I’m no omniscient, but I told you exactly that about Massachussets’ health care failure: the end result is a system which fails to provide the only thing it’s designed to provide, while permitting the government to exercise even greater amount of control over our lives, as our freedoms and our dignity are surrendered or usurped.
Well, guess what Massachusetts is mulling over as we speak?
At least one state is considering sticks, not carrots. Massachusetts, which has seen wait times for primary care doctors grow since the state made health insurance mandatory three years ago, is debating forcing doctors to accept Medicaid and Medicare.
Every state-socialized system ultimately succumbs to this.
Proponents of Obamacare or whatever you want to call this abomination straight-up mocked me when I presented the slippery-slope argument, that such a system doesn’t work, can’t work, and won’t work, and eventually the system will have to conscript primary care providers, physicians, etc. “Oh don’t be ridiculous,” they said.
When the doctors start turning down these programs, the Governments will start holding medical licenses for ransom (Texas is also toying with this concept), compelling doctors to perform services under threat of losing their license and consequently, their livelihood. This is more than a simple racket, this is slavery.

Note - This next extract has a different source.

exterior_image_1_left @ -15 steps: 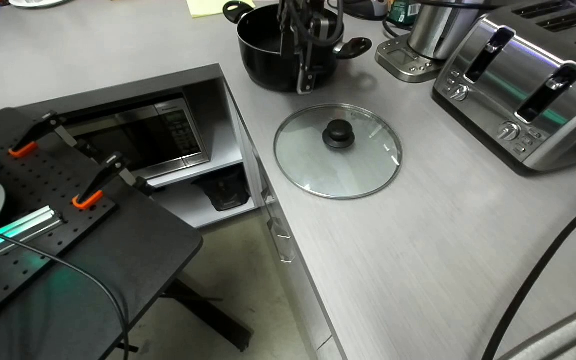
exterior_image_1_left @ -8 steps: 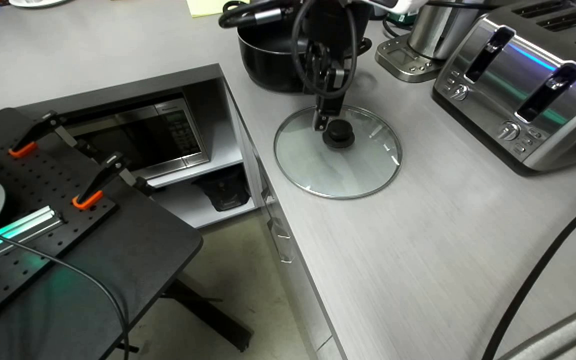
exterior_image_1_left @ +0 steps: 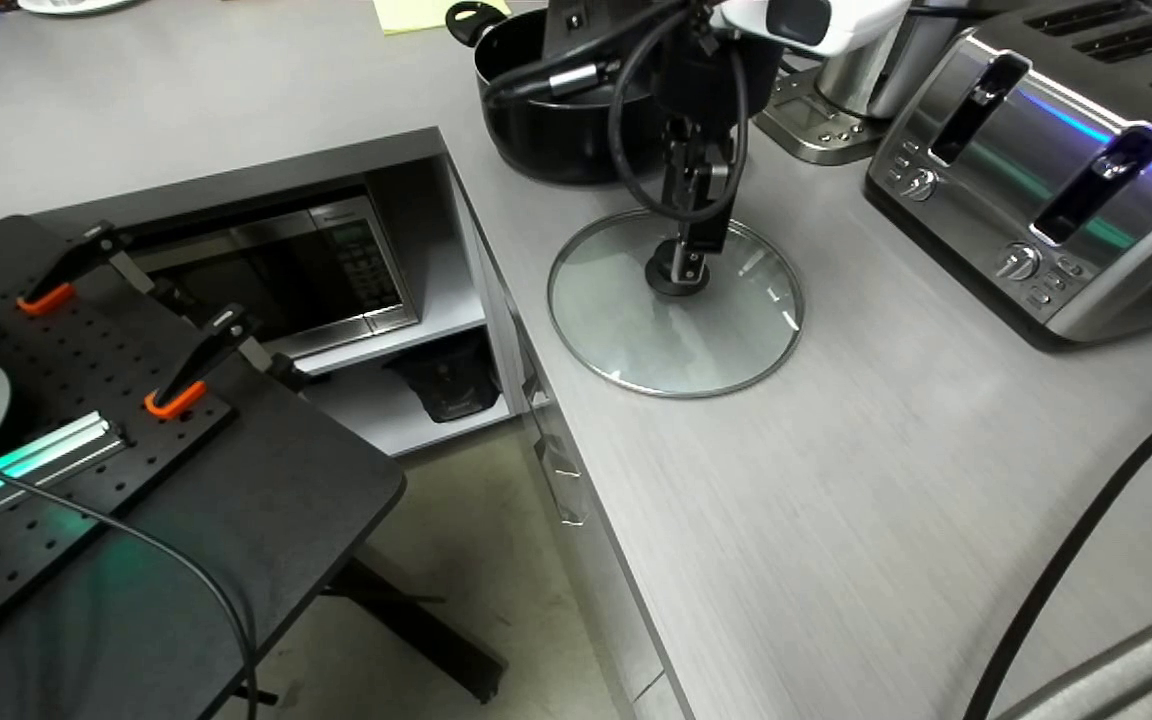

What else would you call it? Actually, I don’t care (a rose by any other name…).
This is what socialized medicine is all about: it denies people the choice and ability to take care of themselves, the absence of which is then touted as evidence that socialism is needed because people won’t take care of themselves (because they aren’t allowed to take care of themselves). And if that’s not bad enough, we now have evidence that they’re really going to try and enslave people to keep the charade alive.